I have been wanting to write a post about my experience losing our baby so that I can remember what happened and how I felt, and just generally get it out. It's pretty much why I started this blog. However, God has given me other ideas each time I am planning to write about it. So once again, it's going to be pushed back to another time. I'm guessing He really wants my heart to be in the right place when I write it.

God has been really showing me how he has been blessing our family. This month, we noticed that somehow money was a bit tight. We're not really sure where it went--probably to the corn farmstand we've been frequenting--or the ridiculous increase in property taxes. Anyway, we were a bit stressed about finances. Then about a week ago our neighbor came over with a big garbage bag full of clothes for Rori. They will be perfect for the fall and winter! We will only have to buy her a few tops to get us through the winter. Thank you Lord! Then, yesterday, I went to visit a dear friend whom I haven't seen in a year.
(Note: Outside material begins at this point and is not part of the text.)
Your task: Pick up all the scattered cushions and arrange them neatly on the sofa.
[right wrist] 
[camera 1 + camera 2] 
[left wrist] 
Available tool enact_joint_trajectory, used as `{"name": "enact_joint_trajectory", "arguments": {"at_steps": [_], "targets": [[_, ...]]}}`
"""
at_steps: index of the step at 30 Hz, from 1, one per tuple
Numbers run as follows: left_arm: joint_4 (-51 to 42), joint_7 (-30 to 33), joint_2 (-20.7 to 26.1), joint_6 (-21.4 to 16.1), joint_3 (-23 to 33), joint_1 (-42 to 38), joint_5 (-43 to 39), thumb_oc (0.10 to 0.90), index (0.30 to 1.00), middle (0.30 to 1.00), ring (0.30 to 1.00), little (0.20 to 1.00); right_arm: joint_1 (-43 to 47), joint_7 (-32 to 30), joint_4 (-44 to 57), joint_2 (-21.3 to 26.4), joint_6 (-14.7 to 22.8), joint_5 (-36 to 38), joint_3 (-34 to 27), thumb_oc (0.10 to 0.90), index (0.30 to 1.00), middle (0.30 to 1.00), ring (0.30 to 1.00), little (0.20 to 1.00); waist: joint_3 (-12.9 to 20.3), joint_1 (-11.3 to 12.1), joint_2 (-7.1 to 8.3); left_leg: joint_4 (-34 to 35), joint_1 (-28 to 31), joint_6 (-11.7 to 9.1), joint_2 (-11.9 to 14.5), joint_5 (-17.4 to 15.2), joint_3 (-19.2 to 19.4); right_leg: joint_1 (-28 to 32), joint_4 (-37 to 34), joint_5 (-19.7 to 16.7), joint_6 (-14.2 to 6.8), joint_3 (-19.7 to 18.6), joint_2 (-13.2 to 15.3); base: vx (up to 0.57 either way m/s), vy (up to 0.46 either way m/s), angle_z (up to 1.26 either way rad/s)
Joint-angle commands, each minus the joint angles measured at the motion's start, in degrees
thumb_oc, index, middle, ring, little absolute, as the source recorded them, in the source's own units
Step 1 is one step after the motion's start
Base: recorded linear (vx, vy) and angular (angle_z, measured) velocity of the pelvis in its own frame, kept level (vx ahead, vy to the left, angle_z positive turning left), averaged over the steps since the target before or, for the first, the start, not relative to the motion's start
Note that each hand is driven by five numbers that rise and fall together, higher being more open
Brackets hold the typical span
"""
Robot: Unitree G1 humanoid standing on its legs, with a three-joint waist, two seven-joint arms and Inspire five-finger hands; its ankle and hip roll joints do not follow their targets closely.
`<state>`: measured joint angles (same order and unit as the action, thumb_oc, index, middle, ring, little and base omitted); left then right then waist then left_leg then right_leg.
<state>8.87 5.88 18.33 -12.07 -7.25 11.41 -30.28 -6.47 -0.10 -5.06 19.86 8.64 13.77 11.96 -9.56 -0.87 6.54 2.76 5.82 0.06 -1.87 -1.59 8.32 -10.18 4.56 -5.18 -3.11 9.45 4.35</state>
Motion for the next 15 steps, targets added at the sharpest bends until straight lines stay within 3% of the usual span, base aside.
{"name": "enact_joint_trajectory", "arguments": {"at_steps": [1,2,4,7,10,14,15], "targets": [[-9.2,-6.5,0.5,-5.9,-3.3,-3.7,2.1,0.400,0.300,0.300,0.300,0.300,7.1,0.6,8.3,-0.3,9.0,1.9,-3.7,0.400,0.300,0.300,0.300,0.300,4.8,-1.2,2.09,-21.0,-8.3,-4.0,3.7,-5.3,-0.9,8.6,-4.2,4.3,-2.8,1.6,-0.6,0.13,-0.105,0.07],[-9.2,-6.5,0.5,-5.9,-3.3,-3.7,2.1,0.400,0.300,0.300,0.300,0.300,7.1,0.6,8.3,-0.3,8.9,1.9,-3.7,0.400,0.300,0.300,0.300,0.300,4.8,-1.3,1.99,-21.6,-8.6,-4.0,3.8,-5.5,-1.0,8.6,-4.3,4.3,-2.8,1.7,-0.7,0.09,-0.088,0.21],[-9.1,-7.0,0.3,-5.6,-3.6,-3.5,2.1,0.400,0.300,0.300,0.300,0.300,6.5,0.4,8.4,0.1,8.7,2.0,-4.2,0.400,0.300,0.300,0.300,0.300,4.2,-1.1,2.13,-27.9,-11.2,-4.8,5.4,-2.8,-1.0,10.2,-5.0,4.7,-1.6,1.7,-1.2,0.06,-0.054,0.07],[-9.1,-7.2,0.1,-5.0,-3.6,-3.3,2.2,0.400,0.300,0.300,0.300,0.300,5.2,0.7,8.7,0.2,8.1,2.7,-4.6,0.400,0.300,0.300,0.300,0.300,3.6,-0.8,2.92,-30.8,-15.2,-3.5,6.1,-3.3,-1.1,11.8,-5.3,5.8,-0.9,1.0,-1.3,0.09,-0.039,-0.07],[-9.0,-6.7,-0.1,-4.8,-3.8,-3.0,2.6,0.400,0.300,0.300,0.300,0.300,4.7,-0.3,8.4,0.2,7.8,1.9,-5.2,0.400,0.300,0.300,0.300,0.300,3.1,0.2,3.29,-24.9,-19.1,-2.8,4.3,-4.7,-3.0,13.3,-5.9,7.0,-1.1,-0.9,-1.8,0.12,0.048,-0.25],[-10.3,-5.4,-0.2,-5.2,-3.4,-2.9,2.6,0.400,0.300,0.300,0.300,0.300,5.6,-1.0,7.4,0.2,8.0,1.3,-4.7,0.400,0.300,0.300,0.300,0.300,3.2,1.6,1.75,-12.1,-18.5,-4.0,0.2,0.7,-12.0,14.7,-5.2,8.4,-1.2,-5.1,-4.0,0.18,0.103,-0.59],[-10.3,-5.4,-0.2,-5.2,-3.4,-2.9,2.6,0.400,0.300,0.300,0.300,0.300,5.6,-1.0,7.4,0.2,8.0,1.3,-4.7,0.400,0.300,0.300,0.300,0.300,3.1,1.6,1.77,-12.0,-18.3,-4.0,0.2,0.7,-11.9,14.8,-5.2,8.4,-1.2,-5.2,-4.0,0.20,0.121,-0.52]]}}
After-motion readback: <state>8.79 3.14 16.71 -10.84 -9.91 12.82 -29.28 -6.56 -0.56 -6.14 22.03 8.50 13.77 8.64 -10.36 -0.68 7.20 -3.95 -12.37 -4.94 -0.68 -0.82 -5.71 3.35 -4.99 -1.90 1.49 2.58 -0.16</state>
She gave me four boxes of clothes for Liam! It was incredible. We don't have to buy him anything this winter!
I am just so thankful and touched by our friends' generosity. God really provided for us. It's a little funny because last week our pastor told our Sunday School class how when he was in seminary, they didn't have any money and someone in church would shake his hand and in it would be $100. I thought to myself, how cool would it be to really see God work that way. Then He did. I'm just awed because He knew we could use those clothes, but He also chose to do it in a way that would really stand out to me--because I had just been thinking about that.
The main reason I wanted to blog about this is because, so often I get the poor me's and I need to remind myself of all that the Lord has given me. It's easy to focus on the I want's, but God really provides for our needs.

If I had a nickel

Sunday, August 3, 2008

If I had a nickel for everytime somebody told me that raising boys is easier than raising girls, I would have enough money to hire a much needed pool boy (that's another story for another day--and that's an actual pool boy--not the kind that lonely housewives need). Anyway, I beg to differ on that philosophy. Here's an example. Liam had the box of Cheeze-its. Liam shoved 2 in his mouth. Liam proceded to choke on said Cheeze-its. Mama took away box of Cheeze-its. Here was Liam's reaction:

I asked my mom why he whines so much and she said it was did she know Bill was a whiny baby ? :) But he sure is cute isn't he?